Exercise requirements. Transcribe all of the data exactly. Images stay out.
BEGIN
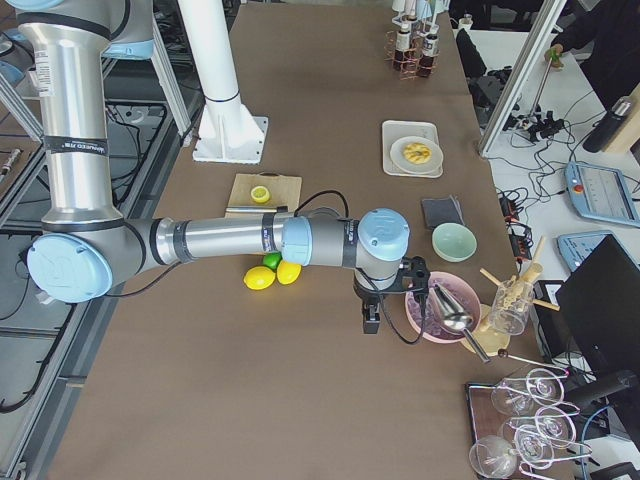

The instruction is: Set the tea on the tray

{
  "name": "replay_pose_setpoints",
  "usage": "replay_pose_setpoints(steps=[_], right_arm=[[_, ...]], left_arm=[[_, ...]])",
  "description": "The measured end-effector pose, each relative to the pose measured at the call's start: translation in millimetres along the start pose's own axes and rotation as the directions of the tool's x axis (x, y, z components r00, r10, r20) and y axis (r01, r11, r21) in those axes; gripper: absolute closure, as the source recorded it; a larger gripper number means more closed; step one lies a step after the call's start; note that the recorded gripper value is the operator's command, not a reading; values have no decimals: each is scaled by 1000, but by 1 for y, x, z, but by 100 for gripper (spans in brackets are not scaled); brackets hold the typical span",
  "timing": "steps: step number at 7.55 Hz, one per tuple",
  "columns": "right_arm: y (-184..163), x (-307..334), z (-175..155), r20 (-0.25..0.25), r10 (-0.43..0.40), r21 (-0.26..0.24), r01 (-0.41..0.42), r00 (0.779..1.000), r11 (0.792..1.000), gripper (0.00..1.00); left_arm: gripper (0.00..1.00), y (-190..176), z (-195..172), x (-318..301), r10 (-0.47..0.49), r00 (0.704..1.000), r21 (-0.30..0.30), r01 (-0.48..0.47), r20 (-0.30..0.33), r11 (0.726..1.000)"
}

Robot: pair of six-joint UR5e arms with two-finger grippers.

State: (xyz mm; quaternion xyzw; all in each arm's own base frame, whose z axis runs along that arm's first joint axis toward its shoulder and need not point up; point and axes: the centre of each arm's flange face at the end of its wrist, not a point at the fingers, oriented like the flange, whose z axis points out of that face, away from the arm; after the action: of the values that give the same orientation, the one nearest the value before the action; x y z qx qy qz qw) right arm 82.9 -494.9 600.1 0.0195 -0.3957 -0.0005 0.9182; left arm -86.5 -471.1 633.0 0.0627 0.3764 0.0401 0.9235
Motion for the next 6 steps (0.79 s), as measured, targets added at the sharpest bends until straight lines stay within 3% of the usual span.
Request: replay_pose_setpoints(steps=[6], right_arm=[[2,7,-4,-5,26,8,-26,1000,1000,0]], left_arm=[[3,2,2,0,11,1000,13,-11,1,1000]])
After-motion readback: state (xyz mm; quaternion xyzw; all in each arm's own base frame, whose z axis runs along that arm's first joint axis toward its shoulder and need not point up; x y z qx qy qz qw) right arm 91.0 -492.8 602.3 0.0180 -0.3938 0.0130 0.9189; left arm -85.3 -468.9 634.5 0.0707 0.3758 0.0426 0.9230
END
Answer to this problem.
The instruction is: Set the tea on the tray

{
  "name": "replay_pose_setpoints",
  "usage": "replay_pose_setpoints(steps=[_], right_arm=[[_, ...]], left_arm=[[_, ...]])",
  "description": "The measured end-effector pose, each relative to the pose measured at the call's start: translation in millimetres along the start pose's own axes and rotation as the directions of the tool's x axis (x, y, z components r00, r10, r20) and y axis (r01, r11, r21) in those axes; gripper: absolute closure, as the source recorded it; a larger gripper number means more closed; step one lies a step after the call's start; note that the recorded gripper value is the operator's command, not a reading; values have no decimals: each is scaled by 1000, but by 1 for y, x, z, but by 100 for gripper (spans in brackets are not scaled); brackets hold the typical span",
  "timing": "steps: step number at 7.55 Hz, one per tuple",
  "columns": "right_arm: y (-184..163), x (-307..334), z (-175..155), r20 (-0.25..0.25), r10 (-0.43..0.40), r21 (-0.26..0.24), r01 (-0.41..0.42), r00 (0.779..1.000), r11 (0.792..1.000), gripper (0.00..1.00); left_arm: gripper (0.00..1.00), y (-190..176), z (-195..172), x (-318..301), r10 (-0.47..0.49), r00 (0.704..1.000), r21 (-0.30..0.30), r01 (-0.48..0.47), r20 (-0.30..0.33), r11 (0.726..1.000)"
}

Robot: pair of six-joint UR5e arms with two-finger grippers.

State: (xyz mm; quaternion xyzw; all in each arm's own base frame, whose z axis runs along that arm's first joint axis toward its shoulder and need not point up; point and axes: the centre of each arm's flange face at the end of its wrist, not a point at the fingers, oriented like the flange, whose z axis points out of that face, away from the arm; after the action: of the values that give the same orientation, the one nearest the value before the action; x y z qx qy qz qw) right arm 82.9 -494.9 600.1 0.0195 -0.3957 -0.0005 0.9182; left arm -86.5 -471.1 633.0 0.0627 0.3764 0.0401 0.9235
Motion for the next 6 steps (0.79 s), as measured, targets added at the sharpest bends until straight lines stay within 3% of the usual span.
Request: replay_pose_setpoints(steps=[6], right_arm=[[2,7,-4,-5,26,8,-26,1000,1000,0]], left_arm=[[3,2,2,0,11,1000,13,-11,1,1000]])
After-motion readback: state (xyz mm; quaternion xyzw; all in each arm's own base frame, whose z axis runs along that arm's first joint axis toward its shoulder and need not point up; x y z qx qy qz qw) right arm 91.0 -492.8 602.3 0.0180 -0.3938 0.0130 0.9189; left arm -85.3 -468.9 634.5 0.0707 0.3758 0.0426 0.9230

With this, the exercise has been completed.